Instructions for the task - Go through the data and copy each line where the string "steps" appears.

---------- Data for review

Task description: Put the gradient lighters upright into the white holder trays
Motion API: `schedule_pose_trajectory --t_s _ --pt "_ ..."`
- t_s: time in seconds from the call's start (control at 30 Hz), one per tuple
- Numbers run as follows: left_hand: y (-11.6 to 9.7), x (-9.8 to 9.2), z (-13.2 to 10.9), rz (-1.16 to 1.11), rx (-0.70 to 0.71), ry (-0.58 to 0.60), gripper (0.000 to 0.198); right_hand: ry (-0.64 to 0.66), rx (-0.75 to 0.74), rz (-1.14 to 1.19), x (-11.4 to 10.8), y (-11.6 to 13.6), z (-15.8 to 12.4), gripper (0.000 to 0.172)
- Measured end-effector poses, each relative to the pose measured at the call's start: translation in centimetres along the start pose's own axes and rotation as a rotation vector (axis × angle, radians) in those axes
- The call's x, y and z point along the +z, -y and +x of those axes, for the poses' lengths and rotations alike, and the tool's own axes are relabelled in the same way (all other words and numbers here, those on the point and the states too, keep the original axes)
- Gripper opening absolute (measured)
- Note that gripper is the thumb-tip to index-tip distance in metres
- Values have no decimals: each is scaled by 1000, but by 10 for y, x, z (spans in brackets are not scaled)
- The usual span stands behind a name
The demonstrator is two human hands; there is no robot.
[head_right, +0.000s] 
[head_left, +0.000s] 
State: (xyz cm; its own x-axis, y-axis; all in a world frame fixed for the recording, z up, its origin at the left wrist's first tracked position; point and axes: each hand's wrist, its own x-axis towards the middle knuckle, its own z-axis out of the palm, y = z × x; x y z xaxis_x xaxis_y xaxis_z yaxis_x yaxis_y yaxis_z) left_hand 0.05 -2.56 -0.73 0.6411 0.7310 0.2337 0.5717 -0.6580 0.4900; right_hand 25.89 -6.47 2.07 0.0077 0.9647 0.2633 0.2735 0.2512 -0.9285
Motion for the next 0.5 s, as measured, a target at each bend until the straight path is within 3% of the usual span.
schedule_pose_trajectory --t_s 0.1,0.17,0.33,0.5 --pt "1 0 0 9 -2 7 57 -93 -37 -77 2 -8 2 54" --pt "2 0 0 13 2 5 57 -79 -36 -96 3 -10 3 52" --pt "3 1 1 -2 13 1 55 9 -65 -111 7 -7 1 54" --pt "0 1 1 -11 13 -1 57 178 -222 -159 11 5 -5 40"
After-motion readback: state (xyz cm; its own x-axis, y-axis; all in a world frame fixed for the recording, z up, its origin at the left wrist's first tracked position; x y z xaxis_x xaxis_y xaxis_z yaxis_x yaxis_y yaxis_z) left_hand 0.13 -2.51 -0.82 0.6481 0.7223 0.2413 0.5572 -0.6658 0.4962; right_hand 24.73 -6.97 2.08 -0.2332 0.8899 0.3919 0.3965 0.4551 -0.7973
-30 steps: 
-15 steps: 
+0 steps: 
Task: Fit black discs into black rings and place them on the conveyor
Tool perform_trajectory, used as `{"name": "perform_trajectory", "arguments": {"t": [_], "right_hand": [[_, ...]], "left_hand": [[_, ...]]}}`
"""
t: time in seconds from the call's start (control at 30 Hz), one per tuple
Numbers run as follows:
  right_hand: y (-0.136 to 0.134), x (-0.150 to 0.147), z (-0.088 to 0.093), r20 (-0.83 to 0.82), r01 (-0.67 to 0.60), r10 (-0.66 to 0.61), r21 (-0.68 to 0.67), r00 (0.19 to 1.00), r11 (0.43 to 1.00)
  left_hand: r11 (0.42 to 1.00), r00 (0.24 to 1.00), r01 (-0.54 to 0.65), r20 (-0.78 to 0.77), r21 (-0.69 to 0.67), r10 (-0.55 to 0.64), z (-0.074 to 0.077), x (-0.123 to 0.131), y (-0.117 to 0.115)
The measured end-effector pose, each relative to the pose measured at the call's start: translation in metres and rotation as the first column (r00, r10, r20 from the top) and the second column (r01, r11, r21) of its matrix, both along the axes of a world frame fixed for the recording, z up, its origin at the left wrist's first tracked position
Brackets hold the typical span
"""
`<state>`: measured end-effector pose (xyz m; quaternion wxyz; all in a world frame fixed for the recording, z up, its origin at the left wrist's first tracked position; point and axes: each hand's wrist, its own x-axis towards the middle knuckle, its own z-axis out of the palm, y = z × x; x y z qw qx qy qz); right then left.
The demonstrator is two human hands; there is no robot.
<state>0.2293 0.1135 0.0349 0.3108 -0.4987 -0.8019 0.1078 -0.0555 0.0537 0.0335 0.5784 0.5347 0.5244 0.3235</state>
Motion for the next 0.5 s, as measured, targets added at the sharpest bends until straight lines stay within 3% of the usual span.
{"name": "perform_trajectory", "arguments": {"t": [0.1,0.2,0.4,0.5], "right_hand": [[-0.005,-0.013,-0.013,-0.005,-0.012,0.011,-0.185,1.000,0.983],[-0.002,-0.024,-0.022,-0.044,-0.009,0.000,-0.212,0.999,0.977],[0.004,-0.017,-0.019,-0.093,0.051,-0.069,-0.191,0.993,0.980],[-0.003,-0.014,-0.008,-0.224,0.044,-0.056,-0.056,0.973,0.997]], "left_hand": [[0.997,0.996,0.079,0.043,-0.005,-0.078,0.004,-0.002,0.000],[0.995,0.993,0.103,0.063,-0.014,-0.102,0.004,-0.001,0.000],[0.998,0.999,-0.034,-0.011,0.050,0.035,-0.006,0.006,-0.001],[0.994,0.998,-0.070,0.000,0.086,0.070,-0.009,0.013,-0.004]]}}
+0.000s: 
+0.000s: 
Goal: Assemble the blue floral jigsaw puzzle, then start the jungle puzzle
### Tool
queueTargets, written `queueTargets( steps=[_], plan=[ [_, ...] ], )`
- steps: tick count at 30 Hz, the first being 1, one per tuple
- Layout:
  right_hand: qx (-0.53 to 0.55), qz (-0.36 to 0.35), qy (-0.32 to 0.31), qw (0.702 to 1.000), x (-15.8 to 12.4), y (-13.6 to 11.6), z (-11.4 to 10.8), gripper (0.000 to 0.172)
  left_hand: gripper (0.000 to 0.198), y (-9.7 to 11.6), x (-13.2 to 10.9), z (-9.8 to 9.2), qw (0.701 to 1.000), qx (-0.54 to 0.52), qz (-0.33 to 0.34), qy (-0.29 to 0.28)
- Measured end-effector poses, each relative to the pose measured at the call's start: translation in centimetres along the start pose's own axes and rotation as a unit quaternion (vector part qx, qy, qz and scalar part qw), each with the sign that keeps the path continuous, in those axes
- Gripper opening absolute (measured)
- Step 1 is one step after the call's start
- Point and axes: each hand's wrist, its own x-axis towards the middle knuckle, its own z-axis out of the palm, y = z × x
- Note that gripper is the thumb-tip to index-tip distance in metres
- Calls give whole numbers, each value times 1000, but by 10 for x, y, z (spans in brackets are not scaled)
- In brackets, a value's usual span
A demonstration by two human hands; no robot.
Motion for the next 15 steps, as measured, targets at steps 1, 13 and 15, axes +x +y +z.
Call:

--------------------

Output of the task -
-30 steps: 
-15 steps: 
+0 steps: 
queueTargets, written `queueTargets( steps=[_], plan=[ [_, ...] ], )`
- steps: tick count at 30 Hz, the first being 1, one per tuple
Motion for the next 15 steps, as measured, targets at steps 1, 13 and 15, axes +x +y +z.

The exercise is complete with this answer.